John Ridpath

John B. Ridpath (/ˈrɪdpæθ/; 19 May 1936 – 23 March 2021)[1] [2] was a Canadian intellectual historian. He was an Objectivist and an associate professor of economics and intellectual history at York University in Toronto. He also taught courses at Duke University.[3]

John B. Ridpath
Born(1936-05-19)May 19, 1936
Died23 March 2021(2021-03-23) (aged 84)
NationalityCanadian
Academic career
FieldEconomics, intellectual history
School or
tradition
Objectivism
Alma materUniversity of Toronto (BS, MBA)
University of Virginia (PhD)
InfluencesAyn Rand

Biography

Ridpath attended Toronto's Upper Canada College (Head Prefect, 1955) and then later the University of Toronto, from which he received both an undergraduate degree in Engineering and an MBA, while also setting Canadian national swimming records and captaining the University of Toronto swim team.

He obtained his doctorate in economics from the University of Virginia (1974), but his major work was in the area of intellectual history, where he emphasized the power of philosophical ideas in setting the course of history.

Despite receiving an award by the Ontario Council of University Faculty Associations for outstanding contribution to university teaching,[4] he was nearly terminated in the early 1970s for his radical outspoken views and his obvious contempt for the popular intellectual movements of the late 20th century.
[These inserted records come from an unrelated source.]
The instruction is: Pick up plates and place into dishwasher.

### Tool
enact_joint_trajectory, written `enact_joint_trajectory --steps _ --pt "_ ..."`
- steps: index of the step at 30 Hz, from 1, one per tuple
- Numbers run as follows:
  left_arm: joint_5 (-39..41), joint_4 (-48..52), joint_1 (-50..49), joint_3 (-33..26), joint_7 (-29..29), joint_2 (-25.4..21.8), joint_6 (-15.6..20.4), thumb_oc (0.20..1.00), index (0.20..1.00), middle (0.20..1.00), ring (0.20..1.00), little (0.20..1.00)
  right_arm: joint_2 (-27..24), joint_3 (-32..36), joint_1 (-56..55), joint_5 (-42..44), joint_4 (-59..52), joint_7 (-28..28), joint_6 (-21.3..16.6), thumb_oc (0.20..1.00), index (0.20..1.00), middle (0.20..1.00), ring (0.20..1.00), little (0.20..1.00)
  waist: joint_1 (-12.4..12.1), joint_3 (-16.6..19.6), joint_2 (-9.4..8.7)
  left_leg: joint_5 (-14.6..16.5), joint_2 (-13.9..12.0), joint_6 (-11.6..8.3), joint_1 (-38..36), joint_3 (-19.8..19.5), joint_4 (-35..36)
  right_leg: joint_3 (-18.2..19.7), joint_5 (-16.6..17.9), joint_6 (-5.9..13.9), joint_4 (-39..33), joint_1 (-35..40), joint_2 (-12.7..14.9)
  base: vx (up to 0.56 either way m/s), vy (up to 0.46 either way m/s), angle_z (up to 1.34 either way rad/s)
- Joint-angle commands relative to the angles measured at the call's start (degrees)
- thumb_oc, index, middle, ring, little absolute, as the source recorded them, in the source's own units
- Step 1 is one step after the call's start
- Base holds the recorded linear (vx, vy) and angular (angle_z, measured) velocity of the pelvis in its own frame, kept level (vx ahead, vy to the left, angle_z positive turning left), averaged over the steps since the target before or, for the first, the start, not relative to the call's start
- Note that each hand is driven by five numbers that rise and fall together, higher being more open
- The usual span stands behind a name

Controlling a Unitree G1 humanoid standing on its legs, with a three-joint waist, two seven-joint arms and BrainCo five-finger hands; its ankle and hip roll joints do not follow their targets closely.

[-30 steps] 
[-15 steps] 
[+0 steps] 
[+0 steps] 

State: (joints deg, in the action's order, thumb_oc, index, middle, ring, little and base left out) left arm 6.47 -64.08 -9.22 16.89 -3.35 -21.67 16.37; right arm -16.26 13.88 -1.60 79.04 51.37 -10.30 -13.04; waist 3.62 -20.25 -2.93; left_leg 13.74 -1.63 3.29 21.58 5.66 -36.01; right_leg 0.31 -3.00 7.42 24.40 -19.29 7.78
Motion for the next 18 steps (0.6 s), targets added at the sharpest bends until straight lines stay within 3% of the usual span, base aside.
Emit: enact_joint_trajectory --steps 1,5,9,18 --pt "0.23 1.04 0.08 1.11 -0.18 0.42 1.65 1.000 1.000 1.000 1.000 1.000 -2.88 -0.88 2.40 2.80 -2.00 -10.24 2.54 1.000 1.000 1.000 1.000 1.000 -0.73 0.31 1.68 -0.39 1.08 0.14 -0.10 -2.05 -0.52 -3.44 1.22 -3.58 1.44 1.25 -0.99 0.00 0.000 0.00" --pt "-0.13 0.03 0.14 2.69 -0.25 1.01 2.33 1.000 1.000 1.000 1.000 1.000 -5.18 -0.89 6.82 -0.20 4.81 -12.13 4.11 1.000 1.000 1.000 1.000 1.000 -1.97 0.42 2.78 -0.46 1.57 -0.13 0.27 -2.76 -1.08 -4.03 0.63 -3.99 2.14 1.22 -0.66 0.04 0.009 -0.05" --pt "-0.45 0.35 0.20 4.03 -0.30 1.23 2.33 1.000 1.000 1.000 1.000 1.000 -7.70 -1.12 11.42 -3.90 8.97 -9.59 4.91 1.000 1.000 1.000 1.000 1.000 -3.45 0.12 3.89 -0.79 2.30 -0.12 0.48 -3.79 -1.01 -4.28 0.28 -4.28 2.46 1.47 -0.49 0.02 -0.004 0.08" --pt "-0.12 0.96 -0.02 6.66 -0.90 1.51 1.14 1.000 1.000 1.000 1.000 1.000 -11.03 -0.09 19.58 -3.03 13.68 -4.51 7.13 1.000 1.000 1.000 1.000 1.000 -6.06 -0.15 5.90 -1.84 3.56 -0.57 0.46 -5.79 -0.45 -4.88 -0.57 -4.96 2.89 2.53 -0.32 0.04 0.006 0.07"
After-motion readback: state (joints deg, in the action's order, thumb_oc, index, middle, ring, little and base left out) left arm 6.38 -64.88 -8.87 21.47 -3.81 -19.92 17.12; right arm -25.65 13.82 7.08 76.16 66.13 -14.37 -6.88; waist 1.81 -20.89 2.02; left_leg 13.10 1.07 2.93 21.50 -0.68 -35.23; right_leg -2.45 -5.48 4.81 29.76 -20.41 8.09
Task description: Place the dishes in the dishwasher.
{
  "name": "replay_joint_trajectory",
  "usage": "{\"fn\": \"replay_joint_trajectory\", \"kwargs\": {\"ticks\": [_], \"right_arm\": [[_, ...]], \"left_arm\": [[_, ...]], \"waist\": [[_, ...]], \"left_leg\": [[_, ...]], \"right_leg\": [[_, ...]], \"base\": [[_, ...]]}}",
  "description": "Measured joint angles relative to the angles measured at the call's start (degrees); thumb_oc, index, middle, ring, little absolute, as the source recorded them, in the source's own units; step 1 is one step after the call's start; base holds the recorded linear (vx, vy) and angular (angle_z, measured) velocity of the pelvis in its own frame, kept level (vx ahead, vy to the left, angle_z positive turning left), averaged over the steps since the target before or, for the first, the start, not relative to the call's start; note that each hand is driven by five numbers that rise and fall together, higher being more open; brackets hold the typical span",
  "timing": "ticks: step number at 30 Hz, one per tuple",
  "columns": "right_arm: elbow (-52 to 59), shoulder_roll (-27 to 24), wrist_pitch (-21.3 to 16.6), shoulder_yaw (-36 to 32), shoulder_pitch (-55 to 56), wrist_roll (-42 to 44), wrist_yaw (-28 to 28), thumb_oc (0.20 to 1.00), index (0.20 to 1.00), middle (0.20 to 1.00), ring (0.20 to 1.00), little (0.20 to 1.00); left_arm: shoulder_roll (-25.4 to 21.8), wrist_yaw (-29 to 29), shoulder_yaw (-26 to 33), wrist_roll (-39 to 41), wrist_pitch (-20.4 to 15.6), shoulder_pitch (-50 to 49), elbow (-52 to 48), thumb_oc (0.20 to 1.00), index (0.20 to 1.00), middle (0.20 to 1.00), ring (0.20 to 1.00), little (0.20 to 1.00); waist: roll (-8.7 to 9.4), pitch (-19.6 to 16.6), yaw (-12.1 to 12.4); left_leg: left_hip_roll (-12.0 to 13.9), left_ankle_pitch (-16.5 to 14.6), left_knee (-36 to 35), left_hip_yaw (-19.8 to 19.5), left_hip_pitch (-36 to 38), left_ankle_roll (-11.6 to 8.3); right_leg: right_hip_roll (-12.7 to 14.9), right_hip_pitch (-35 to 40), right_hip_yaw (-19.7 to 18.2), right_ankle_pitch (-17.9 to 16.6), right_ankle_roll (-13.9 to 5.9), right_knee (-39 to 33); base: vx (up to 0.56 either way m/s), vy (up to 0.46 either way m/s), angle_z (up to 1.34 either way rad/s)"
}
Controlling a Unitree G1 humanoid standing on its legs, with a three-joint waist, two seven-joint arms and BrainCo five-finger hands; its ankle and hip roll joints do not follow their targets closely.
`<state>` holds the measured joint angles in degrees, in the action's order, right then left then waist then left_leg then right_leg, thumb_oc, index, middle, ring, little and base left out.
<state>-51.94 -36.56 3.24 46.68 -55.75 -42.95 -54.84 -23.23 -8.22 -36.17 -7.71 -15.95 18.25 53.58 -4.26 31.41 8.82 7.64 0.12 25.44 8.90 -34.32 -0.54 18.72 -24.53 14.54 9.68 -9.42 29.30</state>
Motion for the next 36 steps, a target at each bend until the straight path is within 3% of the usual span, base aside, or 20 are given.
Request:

However, with support from Nobel laureate Friedrich von Hayek, after a lengthy struggle, he was given tenure and promoted, rather than being fired. Upon his retirement in 2001 he was named professor of the year by the university and honoured with a nomination for Canadian professor of the year.

Ridpath was an acquaintance of Ayn Rand and served on the board of directors of the Ayn Rand Institute from 1994 until his retirement in 2011. He authored a two-part article on Friedrich Nietzsche for The Objectivist Forum, which became the basis of a longer treatment devoted to exposing Nietzsche's irrationalism and brooding fatalism, arguing that Nietzsche at root was not an individualist and that Ayn Rand's pro-reason, pro-volition philosophy is actually the opposite of Nietzsche's.

He was an expert on the history of the founding of the United States and on its Founding Fathers, lecturing at several Objectivist conferences on their achievements. A lifelong admirer of American Revolutionary ideals, he named his firstborn son "Jefferson" after Thomas Jefferson.

In economics, two of his most influential lectures were "Keynes and the Death of Gold," and "The Philosophical Origins of Antitrust," which attacked Frank Knight's notion of "pure and perfect competition." He also regularly gave economics courses at York University, and lectured on Say's Law at a conference in the UK in the 1990s.

Throughout his career, Ridpath argued for laissez-faire capitalism, not just as the most practical but also the only moral social system. He defended the morality of capitalism against socialism in many debates on college campuses across North America including Yale University, Harvard University, the University of Chicago, UCLA and Berkeley, and notably against former premier of Ontario Bob Rae.

He and his wife, Virginia Grant Ridpath, had three children, and he lived in Toronto from 1967 until his final year, when he moved to a nursing home in Windsor Ontario. He was a lifelong summer resident of Canoe Lake in Ontario's Algonquin Provincial Park.